• **EXERCISE DIRECTIONS**
Retype, exactly as they appear below, the lines between the line holding "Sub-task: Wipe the" and the line holding "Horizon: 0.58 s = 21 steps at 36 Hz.", both ends included.

• **Items listed in a dataset**
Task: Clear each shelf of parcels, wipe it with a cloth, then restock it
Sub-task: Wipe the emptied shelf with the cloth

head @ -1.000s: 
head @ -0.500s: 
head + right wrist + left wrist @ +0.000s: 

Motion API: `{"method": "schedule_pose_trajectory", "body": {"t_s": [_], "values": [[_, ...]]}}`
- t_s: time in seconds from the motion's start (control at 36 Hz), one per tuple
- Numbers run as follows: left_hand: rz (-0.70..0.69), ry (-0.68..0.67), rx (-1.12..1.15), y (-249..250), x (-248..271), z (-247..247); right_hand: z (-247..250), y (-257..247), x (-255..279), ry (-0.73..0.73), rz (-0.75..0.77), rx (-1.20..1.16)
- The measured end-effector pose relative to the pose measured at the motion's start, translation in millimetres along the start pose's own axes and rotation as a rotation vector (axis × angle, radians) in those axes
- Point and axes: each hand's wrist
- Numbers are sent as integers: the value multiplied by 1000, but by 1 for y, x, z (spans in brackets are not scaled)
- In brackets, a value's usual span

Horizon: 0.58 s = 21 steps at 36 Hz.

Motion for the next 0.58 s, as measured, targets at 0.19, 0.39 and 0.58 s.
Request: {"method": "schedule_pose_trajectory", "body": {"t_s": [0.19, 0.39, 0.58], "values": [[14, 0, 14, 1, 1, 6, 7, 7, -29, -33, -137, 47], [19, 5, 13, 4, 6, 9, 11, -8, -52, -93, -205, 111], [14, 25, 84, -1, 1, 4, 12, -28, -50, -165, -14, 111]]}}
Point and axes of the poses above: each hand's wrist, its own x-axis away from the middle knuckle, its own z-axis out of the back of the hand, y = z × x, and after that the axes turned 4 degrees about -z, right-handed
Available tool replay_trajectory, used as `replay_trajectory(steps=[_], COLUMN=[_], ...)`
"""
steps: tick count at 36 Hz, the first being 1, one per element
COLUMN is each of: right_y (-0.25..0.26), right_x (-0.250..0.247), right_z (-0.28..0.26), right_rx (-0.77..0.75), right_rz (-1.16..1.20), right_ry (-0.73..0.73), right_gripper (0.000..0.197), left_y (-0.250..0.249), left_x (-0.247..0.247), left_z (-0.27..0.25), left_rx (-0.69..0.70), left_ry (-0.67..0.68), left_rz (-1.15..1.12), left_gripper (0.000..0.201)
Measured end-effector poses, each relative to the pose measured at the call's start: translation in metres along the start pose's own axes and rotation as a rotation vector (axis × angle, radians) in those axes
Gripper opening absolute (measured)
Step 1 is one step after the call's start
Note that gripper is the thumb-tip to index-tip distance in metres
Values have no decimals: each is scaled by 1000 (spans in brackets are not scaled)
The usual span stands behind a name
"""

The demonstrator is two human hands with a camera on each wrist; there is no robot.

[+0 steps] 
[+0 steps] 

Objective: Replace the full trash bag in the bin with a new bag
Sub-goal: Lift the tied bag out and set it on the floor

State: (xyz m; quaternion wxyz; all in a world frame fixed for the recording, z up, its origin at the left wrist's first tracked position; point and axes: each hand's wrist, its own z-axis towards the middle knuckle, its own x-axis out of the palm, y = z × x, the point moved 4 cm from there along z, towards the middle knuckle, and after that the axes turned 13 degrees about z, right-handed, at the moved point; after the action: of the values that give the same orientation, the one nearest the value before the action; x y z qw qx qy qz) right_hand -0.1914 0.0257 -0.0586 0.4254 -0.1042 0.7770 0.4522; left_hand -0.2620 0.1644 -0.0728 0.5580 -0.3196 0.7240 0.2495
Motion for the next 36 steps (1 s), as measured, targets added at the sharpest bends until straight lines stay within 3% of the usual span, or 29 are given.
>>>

• **SOLUTION BELOW**
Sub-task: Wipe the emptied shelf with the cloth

head @ -1.000s: 
head @ -0.500s: 
head + right wrist + left wrist @ +0.000s: 

Motion API: `{"method": "schedule_pose_trajectory", "body": {"t_s": [_], "values": [[_, ...]]}}`
- t_s: time in seconds from the motion's start (control at 36 Hz), one per tuple
- Numbers run as follows: left_hand: rz (-0.70..0.69), ry (-0.68..0.67), rx (-1.12..1.15), y (-249..250), x (-248..271), z (-247..247); right_hand: z (-247..250), y (-257..247), x (-255..279), ry (-0.73..0.73), rz (-0.75..0.77), rx (-1.20..1.16)
- The measured end-effector pose relative to the pose measured at the motion's start, translation in millimetres along the start pose's own axes and rotation as a rotation vector (axis × angle, radians) in those axes
- Point and axes: each hand's wrist
- Numbers are sent as integers: the value multiplied by 1000, but by 1 for y, x, z (spans in brackets are not scaled)
- In brackets, a value's usual span

Horizon: 0.58 s = 21 steps at 36 Hz.

Nothing further is needed for the exercise.